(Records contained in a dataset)

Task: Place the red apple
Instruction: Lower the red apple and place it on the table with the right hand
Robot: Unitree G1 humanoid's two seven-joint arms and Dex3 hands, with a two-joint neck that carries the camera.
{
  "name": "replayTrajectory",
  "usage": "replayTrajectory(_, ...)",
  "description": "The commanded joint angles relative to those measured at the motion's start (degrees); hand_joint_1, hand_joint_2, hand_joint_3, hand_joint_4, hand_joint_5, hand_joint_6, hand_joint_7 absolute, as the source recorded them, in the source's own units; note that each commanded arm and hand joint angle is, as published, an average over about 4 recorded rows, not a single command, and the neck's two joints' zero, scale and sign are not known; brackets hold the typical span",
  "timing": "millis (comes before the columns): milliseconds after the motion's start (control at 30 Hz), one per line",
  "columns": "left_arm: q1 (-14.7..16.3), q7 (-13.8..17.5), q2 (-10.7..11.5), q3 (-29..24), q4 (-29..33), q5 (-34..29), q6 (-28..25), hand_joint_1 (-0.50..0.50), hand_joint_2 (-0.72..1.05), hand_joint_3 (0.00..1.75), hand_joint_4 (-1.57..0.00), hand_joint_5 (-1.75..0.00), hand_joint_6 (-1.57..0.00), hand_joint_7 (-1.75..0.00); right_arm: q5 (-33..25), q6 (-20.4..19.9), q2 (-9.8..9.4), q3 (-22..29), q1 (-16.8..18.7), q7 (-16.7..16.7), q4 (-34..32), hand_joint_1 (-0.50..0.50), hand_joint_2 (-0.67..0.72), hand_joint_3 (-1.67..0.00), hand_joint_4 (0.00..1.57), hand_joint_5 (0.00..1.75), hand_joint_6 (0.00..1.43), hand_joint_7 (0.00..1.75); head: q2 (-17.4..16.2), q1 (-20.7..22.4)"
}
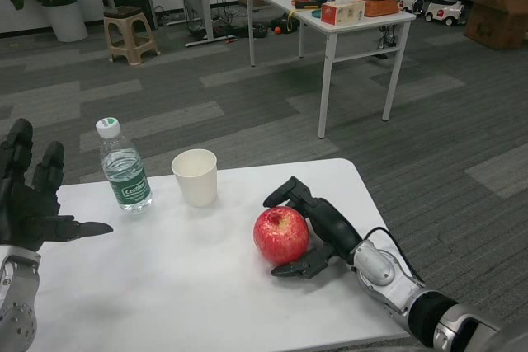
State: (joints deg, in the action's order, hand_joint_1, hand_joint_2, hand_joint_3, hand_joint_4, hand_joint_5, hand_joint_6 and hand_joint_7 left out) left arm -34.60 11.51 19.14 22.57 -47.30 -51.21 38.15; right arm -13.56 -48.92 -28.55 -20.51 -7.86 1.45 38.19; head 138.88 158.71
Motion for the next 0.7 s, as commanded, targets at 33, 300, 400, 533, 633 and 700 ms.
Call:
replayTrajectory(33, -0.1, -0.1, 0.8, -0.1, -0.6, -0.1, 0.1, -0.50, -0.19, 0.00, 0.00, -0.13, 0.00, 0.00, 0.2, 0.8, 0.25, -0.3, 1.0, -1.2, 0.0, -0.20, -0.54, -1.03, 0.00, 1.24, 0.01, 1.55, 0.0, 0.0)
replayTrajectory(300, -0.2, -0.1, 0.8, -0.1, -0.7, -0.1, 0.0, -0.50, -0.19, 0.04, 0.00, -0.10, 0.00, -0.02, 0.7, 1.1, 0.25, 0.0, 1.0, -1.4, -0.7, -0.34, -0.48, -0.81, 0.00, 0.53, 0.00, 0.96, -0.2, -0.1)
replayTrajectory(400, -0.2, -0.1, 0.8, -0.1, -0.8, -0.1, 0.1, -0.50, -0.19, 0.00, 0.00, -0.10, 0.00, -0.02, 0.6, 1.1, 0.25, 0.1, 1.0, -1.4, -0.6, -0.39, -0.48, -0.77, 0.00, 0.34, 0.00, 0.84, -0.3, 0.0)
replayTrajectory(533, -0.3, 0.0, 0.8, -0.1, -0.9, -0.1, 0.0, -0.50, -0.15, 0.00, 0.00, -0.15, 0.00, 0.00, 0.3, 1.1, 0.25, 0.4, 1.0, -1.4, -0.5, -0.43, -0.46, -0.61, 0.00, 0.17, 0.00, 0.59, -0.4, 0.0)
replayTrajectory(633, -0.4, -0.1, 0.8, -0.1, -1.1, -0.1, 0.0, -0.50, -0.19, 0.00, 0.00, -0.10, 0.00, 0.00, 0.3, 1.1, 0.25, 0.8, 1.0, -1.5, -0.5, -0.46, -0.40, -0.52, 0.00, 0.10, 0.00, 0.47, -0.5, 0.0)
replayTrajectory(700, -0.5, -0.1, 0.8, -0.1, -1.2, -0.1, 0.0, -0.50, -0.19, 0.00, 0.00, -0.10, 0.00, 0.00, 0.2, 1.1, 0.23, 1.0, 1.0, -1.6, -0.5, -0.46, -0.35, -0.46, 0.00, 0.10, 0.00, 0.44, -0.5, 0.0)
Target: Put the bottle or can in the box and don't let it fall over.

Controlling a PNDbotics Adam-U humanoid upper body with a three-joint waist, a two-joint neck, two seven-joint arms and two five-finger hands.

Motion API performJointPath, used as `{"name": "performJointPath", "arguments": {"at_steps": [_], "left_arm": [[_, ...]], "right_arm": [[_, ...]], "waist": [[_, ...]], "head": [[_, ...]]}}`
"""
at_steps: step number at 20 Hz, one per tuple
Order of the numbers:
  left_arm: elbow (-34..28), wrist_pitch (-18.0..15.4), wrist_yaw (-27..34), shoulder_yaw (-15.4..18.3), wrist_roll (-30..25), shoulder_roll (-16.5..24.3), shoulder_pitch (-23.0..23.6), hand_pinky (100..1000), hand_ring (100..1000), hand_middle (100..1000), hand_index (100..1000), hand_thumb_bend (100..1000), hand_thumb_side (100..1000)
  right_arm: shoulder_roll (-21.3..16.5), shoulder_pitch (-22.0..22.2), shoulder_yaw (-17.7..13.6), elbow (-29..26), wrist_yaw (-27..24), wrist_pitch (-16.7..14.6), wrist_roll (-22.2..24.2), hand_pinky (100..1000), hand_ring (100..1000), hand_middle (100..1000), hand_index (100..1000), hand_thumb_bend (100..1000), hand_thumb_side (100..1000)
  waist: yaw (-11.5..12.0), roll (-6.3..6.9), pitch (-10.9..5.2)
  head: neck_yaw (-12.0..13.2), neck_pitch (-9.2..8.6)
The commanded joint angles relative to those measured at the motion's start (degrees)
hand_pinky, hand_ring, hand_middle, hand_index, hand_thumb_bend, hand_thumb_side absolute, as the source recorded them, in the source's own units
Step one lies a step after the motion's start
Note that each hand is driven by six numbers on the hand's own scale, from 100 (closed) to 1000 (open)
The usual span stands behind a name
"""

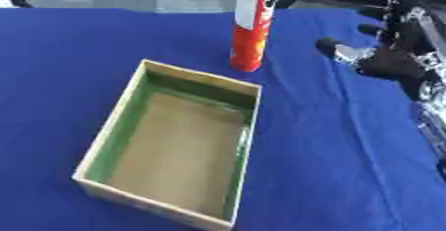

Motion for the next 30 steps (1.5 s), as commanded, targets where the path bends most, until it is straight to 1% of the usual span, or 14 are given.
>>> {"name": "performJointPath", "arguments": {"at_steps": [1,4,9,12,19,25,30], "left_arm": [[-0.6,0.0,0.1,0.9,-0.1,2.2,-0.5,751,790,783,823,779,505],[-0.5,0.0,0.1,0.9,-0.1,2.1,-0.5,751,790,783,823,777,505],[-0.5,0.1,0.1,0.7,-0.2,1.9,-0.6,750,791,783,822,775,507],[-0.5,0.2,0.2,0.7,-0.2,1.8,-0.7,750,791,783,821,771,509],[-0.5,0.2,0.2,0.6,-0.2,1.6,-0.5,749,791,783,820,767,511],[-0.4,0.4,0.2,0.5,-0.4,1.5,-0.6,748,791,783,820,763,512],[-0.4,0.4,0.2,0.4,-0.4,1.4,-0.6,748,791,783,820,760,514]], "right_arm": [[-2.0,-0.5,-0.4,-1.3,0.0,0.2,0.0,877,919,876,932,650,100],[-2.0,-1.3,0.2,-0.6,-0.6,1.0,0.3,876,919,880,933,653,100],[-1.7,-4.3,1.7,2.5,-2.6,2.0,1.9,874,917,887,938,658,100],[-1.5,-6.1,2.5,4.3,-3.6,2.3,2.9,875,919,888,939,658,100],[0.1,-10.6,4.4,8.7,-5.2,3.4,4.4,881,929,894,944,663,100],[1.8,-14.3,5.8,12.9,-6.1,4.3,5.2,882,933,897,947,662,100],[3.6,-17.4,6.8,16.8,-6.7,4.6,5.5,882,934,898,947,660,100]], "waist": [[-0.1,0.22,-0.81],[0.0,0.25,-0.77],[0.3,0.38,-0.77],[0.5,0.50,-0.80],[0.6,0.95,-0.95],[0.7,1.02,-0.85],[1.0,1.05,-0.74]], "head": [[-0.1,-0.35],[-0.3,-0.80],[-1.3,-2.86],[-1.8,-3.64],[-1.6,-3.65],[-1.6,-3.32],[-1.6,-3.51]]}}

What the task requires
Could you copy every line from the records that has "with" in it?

Response to this exercise
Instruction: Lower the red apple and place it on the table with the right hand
Robot: Unitree G1 humanoid's two seven-joint arms and Dex3 hands, with a two-joint neck that carries the camera.
Controlling a PNDbotics Adam-U humanoid upper body with a three-joint waist, a two-joint neck, two seven-joint arms and two five-finger hands.

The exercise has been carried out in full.